Removed the SPI defines but forgot to remove the include for the spi header
Also, of you are including wire library for i2c protocol, then don’t you have to use wire.beginTransmission() and other similar commands for starting communication between master and slave devices (esp8266 & bme680) in this case??
i always try this code then i cant always check wiring
i follow your code but fail.
My particular sensor used address 0x76, the default is 0x77 so you may have to change this line from if (!bme.begin(0x76)) to if (!bme.begin())
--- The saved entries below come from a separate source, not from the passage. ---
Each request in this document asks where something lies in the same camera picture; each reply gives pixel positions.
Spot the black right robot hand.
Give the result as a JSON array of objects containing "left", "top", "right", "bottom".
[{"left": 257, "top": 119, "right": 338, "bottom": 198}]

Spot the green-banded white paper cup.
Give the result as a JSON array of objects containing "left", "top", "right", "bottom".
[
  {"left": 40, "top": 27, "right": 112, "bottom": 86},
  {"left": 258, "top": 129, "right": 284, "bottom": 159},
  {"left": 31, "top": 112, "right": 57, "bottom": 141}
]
please help me to be clear explanation
Missed this – the library in the example is expecting an I2C address of 0x77 as default but my particular sensor used 0x76 so I have to hardcode that value in the sketch. The easiest way to check is to wire up your sensor and load in an I2C Scanner sketch into the Arduino IDE. Basically that goes through a list of addresses and checks if there is any device attached, a quick and easy way to check if everything works and see the address.